TASK STATEMENT
Here are the records. Write out exactly the lines between the one holding "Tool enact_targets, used" and the one holding "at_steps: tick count", inclusive.

● ● ● ● ●

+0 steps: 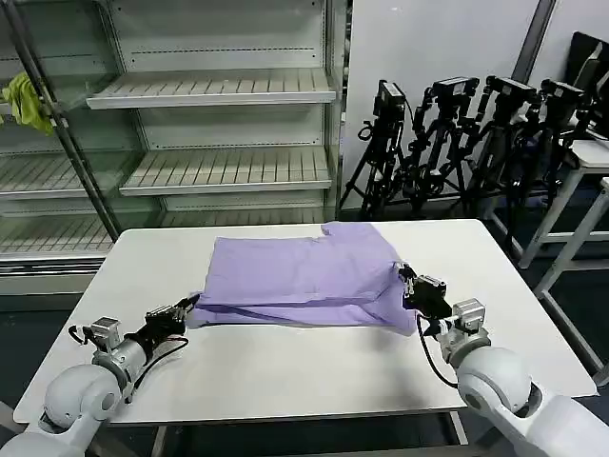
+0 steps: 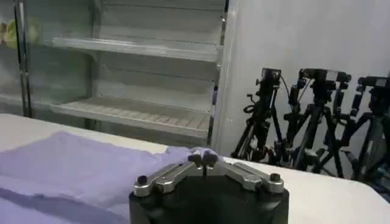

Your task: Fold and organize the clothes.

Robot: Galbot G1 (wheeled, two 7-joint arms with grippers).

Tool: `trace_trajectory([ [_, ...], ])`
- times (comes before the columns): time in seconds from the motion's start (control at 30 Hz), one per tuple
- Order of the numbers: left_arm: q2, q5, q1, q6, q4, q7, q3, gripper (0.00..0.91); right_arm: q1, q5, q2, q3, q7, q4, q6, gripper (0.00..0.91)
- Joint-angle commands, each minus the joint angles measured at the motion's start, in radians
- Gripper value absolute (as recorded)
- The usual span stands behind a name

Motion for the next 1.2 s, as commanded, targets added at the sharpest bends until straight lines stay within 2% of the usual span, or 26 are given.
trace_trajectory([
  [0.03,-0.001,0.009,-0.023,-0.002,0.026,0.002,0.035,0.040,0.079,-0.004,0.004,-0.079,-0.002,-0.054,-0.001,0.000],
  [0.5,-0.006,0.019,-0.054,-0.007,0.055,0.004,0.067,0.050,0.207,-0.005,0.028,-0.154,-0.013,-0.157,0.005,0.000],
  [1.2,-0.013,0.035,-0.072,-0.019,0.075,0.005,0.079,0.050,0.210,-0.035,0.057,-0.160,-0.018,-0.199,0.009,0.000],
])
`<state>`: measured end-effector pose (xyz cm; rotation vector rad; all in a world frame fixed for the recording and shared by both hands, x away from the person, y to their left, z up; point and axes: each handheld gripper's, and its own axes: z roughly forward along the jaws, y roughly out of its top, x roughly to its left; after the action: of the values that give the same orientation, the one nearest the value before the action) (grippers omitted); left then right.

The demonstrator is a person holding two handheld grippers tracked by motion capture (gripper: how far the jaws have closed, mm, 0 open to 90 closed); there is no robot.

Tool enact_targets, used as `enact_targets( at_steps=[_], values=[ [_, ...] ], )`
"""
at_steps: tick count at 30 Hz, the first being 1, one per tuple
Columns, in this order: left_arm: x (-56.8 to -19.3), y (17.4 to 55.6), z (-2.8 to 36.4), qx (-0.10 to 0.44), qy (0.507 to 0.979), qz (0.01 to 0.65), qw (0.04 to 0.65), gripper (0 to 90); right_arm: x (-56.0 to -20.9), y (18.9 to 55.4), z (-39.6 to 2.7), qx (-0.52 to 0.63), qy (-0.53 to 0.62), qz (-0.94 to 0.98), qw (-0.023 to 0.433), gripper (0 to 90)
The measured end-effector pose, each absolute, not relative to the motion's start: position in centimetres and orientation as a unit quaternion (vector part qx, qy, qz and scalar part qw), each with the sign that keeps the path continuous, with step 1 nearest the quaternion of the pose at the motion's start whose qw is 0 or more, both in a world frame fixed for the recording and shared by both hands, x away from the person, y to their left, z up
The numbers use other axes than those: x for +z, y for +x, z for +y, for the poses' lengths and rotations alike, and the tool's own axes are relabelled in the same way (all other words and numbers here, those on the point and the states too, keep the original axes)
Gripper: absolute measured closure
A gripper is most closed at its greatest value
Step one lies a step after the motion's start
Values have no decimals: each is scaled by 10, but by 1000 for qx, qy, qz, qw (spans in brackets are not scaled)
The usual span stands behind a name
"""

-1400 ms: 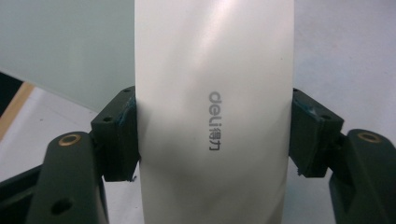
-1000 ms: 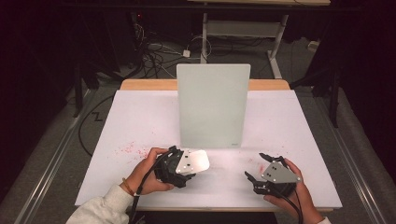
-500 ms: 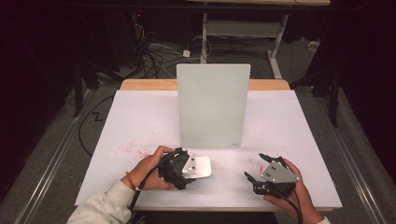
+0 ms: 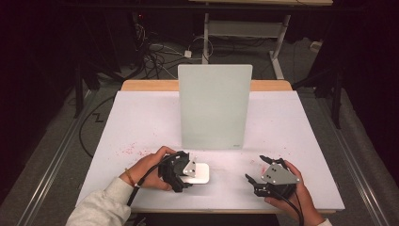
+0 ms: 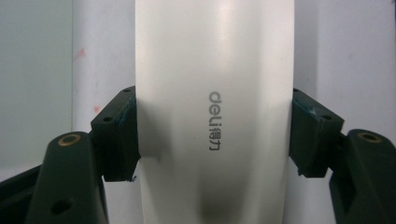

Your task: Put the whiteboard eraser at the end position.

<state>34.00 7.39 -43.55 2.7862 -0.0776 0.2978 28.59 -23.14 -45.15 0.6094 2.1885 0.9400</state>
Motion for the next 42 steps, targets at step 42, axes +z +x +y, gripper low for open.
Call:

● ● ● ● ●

WRITTEN ANSWER
Tool enact_targets, used as `enact_targets( at_steps=[_], values=[ [_, ...] ], )`
"""
at_steps: tick count at 30 Hz, the first being 1, one per tuple

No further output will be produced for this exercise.